By Sun., Feb. 9, the situation looked bleak. CBL used the Internet to connect remotely with Grafix servers in Costa Rica to inventory the problem, Mr. Margeson says.

“We were able to show that there would not be a quick fix. There were 11 separate problems, some caused by the hackers, some caused by Grafix’s own attempts to recover data,” he says. “We told Juan to bring the hard drives to Toronto as quickly as he could get here.”

Mr. Bonilla packed five 36-gigabyte hard drives and a 54-gigabyte database into his carry-on luggage and flew from San Juan to San Salvador to Havana to Toronto, via the only flights available. By 9:30 p.m. Sunday night, the hard drives and database were in CBL’s Markham laboratory and a round-the-clock race for a solution began.

“We had great difficulty right from the start,” Mr. Margeson says. “There were great patches of data missing and what was still on the disk was garbled. There was just too much empty space; there was nothing to piece together.”

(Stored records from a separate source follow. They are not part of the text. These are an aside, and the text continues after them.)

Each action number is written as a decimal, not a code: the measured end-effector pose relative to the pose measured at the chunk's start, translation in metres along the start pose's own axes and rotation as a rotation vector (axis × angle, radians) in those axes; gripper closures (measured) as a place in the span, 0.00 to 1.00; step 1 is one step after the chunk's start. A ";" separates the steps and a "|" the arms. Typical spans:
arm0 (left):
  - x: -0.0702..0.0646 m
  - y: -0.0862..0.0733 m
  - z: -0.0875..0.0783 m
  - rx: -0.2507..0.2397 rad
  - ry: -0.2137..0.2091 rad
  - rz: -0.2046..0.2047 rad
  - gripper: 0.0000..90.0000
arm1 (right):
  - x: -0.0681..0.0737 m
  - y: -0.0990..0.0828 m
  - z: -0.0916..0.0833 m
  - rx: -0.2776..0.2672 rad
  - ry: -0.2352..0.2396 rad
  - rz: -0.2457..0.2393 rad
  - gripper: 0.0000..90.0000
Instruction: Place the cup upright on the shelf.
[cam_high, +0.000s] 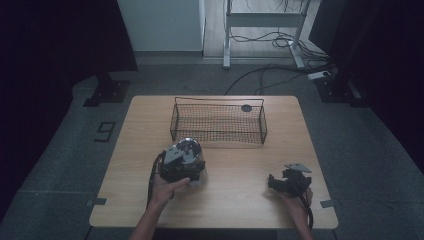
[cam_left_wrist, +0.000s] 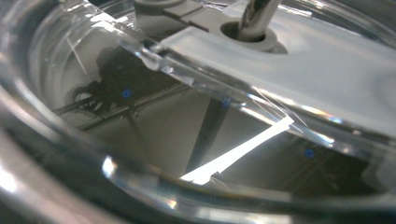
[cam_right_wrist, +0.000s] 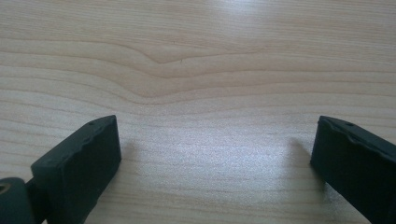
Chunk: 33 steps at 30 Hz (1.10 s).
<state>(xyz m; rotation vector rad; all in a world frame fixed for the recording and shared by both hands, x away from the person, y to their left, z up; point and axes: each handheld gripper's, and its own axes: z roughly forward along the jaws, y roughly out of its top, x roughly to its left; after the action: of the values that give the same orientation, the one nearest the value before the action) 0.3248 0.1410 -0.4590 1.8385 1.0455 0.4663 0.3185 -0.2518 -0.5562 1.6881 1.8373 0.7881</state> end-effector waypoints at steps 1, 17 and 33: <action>0.003 0.003 0.001 -0.007 0.008 0.000 0.04 | 0.000 0.000 0.000 0.000 0.000 0.000 0.01; 0.020 0.022 0.003 -0.015 0.037 -0.018 0.04 | 0.000 0.000 0.000 0.000 0.000 0.001 0.02; 0.028 0.040 0.003 -0.041 0.054 -0.001 0.04 | 0.000 0.000 0.000 0.001 0.000 0.001 0.01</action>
<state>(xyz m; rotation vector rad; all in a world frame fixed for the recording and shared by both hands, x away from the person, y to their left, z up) 0.3610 0.1542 -0.4285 1.7975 1.0657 0.5351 0.3185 -0.2518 -0.5561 1.6894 1.8374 0.7878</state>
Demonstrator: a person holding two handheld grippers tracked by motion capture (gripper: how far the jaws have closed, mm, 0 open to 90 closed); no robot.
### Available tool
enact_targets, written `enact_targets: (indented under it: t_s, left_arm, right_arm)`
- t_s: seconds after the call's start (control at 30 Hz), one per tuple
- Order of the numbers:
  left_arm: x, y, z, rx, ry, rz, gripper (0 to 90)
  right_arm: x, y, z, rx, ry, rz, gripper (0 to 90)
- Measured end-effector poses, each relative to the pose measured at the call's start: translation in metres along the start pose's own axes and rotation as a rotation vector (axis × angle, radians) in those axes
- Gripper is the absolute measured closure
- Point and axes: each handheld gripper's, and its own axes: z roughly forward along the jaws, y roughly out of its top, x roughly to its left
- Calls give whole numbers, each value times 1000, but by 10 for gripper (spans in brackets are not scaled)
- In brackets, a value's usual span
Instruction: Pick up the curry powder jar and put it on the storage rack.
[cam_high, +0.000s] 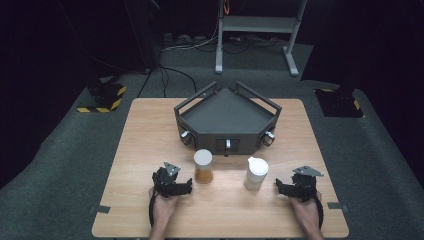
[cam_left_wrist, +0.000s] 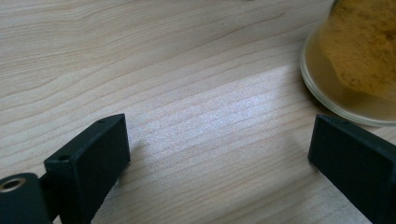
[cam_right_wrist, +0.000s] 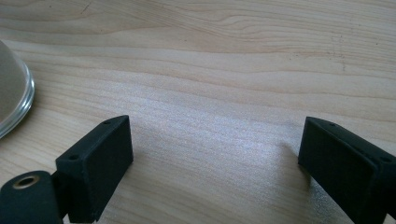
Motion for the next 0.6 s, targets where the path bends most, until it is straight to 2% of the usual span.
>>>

Then, late on Tues., Feb. 11, during a conference call, one of CBL’s San Diego staff came up with the answer. Data on SQL servers are contained in 32-kilobyte pages, all of which are numbered in sequence. If CBL could just look for page numbers, it could retrieve all those tiny pages and then reassemble them in order. The fact that the data had been deleted from the drives would not be an impediment: Deleted data can be recovered as long as it has not been overwritten, Mr. Margeson explains. All that changes with deleted data is the path to that data.

The task was akin to taking all the pages from an encyclopedia, throwing them in the air, and then reassembling them and rebinding them in the proper order. CBL wrote a software program that did just that.

“On Monday, we thought we could recover some of the data. On Tuesday, we figured we would be lucky to recover any of it. By late Wednesday we knew we could recover everything,” Mr. Margeson says.

The next day, Mr. Bonilla was on his way back to San Juan, recovered data in hand. Grafix was back in business that weekend.

“I am very grateful to CBL,” Mr. Bonilla says. “They performed almost a miracle and did it for a reasonable fee.” The cost to Grafix was $35,000, charged on a no-cure-no-fee basis.

While CBL is, of course, pleased to earn the money, the real kick was the learning experience, Mr. Margeson says. “We learned new technology big time with this one. This project punched way beyond the limits for us.”